ViennaCL Changelog

What's new in ViennaCL 1.6.2 Beta

Dec 12, 2014

The focus of this bugfix release is to further improve the portability of the library and some performance improvements:
sliced_ell_matrix: Using better default values for NVIDIA GPUs for better performance
pipelined CG/BiCGStab/GMRES: Improved parameters and one kernel for NVIDIA GPUs.
pipelined CG/BiCGStab/GMRES: Improved function overloads so that a user call does not accidentally use the non-pipelined implementation.
compressed_matrix: Fixed runtime error when switching the memory location at runtime.
compressed_compressed_matrix: Fixed a wrong buffer size in clear().
hyb_matrix: Using more portable and faster default settings with OpenCL.
coordinate_matrix: Fixed incorrect CUDA and OpenCL kernels for the extraction of diagonals and row-norms.
CUDA with Visual Studio: Fixed compilation errors and warnings (thanks to Andreas Rost for the hint).
direct solve benchmark: Removed unnecessary Boost.uBLAS dependency.
OpenMP: Fixed unspecified behavior for private and shared variables as well as reductions if the type is deduced from a template parameter (thanks to GitHub user aokomoriuta for precious input).
OpenMP: Ensured compatibility with version 2.0 (no unsigned integers as loop variables).
AMG: Fixed incorrect detection of coarse level operator dimensions (thanks again to Andreas Rost).

New in ViennaCL 1.6.1 Beta (Nov 21, 2014)

New in ViennaCL 1.6.0 Beta (Nov 12, 2014)

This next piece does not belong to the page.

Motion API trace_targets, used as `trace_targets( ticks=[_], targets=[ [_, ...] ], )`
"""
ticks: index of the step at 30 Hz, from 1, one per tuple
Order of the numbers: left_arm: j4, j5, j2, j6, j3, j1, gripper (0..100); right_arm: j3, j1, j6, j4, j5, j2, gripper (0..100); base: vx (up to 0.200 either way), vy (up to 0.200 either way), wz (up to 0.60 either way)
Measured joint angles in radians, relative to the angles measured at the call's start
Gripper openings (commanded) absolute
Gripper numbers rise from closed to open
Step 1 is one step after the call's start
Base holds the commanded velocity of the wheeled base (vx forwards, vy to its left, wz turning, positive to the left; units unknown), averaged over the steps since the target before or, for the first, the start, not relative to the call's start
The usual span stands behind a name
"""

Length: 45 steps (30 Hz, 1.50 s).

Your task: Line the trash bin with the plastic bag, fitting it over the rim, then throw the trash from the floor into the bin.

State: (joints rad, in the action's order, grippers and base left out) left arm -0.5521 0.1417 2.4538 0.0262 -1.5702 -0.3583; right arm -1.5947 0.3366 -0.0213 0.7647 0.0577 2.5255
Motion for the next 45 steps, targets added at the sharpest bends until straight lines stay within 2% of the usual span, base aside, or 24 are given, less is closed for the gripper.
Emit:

Major update of the internal OpenCL kernel generator, which is now used for all BLAS operations with device-specific parameters and greatly improves performance particularly on older AMD GPUs.
Iterative solvers: Added pipelined implementations of CG, BiCGStab and GMRES, which are up to three times faster than other GPU-enabled solver libraries
sliced_ell_matrix: Added new sparse matrix type implementing the sliced ELLPACK format for all three compute backends as proposed in the paper A unified sparse matrix data format for efficient general sparse matrix-vector multiply on modern processors with wide SIMD units by Kreutzer et al.
CUDA: Added option for specifying the CUDA architecture through CMake in the CUDA_ARCH_FLAG variable.
Added viennacl/version.hpp for identifying the ViennaCL version (thanks to GitHub user vigsterkr for bringing this up).
Added viennacl::min() and viennacl::max() to obtain the minimum and maximum element in a vector (thanks to sourceforge user cpp1 for the suggestion).
Matrix-matrix products on CPU: Improved performance by about an order of magnitude.
matrix: Added constructor and example for wrapping user-provided CUDA buffers.
Eigenvalues: Implementation of bisection algorithm for tridiagonal symmetric matrices. API still experimental.
Eigenvalues: Extended current implementation of the QR method to OpenMP and CUDA backends. API remains experimental.
-Scan: Implemented inclusive and exclusive scans for all three compute backends . API still experimental.
Triangular solvers: Improved performance particularly for multiple right hand sides (i.e. BLAS level 3 solves).
matrix: Improved performance for matrix transposition
FFT: Now also supports OpenMP and CUDA backends
Nonnegative matrix factorization: Now also supports OpenMP and CUDA backends
Nonnegative matrix factorization: Now using correct contexts and better robustness for initial guesses being all-zero.
Documentation: Integrated former LaTeX manual into Doxygen, resulting in an all-HTML documentation. Enables much better cross-referencing.
Benchmarks: Merged separate BLAS level 1/2/3 benchmarks into a single benchmark printing performance for all three levels.
matrix_range: Fixed incorrect copying of data back to the host
hyb_matrix: Fixed a bug in the constructor for the non-square case
OpenMP: Added linker flags when building with OpenMP on MinGW
OpenCL: Added optional caching of OpenCL kernels at a user-defined location in the file system if the environment variable VIENNACL_CACHE_PATH is defined.
CMake: Enclosing variables in double quotes where necessary
matrix: Better reuse of existing memory buffers to better support user-provided buffers.
Sparse matrices: Added .clear() member function for freeing internal memory buffers
- Better support for passing host scalars of non-matching scalar type for operations on vectors and matrices
Vector: Passing an empty vector as the destination of a two-parameter version of viennacl::copy() now resizes the vector automatically for higher convenience.
AMG: Fixed invalid decrement of auxiliary iterator
Tools: Added sparse matrix generation routine for matrices obtained from finite difference discretizations in 2D.
uBLAS: Including necessary header when working with compressed_matrix
Visual Studio 2012: Fixed compilation problems for some new submodules
Iterators: Fixed incorrect index calculations when using iterators on vectors
matrix_base: The storage layout of matrices is internally managed as a runtime parameter, which allows for a better internal dispatch in order to use faster compute kernels.
Random numbers: Removed experimental random number generation in viennacl/rand/

New in ViennaCL 1.5.2 Beta (May 16, 2014)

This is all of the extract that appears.